Omit the images, then repeat the listing exactly.

+===+

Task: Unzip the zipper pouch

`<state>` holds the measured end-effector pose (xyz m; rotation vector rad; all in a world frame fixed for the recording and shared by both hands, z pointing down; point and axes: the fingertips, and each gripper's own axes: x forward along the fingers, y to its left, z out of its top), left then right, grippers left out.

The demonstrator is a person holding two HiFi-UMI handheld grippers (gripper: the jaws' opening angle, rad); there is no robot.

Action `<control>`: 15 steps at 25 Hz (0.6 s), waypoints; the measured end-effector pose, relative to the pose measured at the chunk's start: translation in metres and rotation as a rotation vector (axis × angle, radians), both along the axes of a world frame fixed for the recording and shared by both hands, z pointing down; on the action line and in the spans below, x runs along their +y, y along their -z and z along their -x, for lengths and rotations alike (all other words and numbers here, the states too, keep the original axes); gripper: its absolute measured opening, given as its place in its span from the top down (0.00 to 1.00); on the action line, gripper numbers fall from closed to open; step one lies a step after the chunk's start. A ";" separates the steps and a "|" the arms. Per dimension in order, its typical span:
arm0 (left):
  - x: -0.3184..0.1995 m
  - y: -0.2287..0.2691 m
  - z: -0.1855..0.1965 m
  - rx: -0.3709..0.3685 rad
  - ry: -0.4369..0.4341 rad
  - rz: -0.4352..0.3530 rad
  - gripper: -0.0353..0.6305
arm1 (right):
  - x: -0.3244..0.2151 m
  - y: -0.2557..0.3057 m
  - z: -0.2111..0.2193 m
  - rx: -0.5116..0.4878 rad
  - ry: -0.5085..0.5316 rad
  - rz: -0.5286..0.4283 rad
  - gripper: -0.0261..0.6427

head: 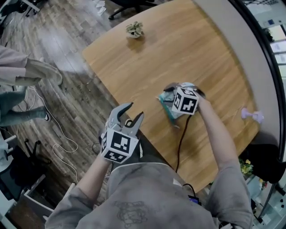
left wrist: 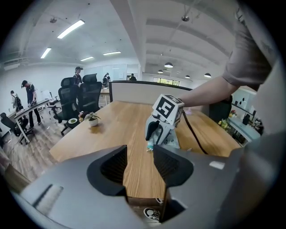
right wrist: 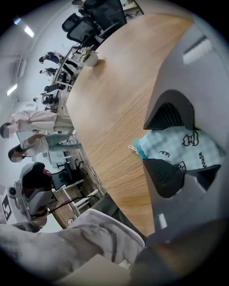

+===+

ANSWER TO THIS TASK
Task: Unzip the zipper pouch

`<state>` holds the measured end-effector pose (xyz m; rotation vector rad; all in a world frame fixed for the recording and shared by both hands, z pointing down; point and axes: the fingertips, and each gripper's own axes: x forward along the fingers, y to its left, z out of its top), left then right, grippers left out.

The demonstrator is a person holding two HiFi-UMI handheld grippers (gripper: the jaws' opening angle, rad); there is no robot.

Action `<control>`: 15 steps at 25 Hz (0.6 s), waypoints; the measured end-effector pose, relative to the pose measured at the chunk's start: translation in metres and rotation as a rotation vector (axis × angle, radians), both along the axes of a world frame fixed for the recording and shared by both hands, z pointing down; on the action line and in the spans below, x runs along their +y, y along their -z and z along their -x, for lengths and rotations alike (all other words and numbers here, the states too, keep the original axes); gripper: its absolute measured opening, given as its place in its span from the top down (0.00 to 1.00); on the action line, gripper numbers fall from closed to open; step one lies a step after the chunk's start. A ";" separates the steps and a "|" the arms. Per dimension in order, its typical span:
arm0 (left):
  - x: -0.3184..0.1995 m
  - y: -0.2287..0.2691 m
  - z: -0.1855..0.1965 m
  - rx: -0.3709..0.3685 rad
  - ry: -0.4369..0.4341 rad
  - rz: -0.4352..0.3530 rad
  - gripper: -0.0353..0.6305
arm1 (right):
  - x: -0.3244..0.2151 m
  - y: -0.2557..0.3057 m
  - z: -0.2111..0.2193 m
  - rx: -0.5116..0.4878 rad
  - ry: -0.5085..0.5316 rad
  - rz: -0.5286..0.4283 rad
  - gripper: -0.0261..0.6427

head: 
left wrist: 
right wrist: 

The exercise has been completed.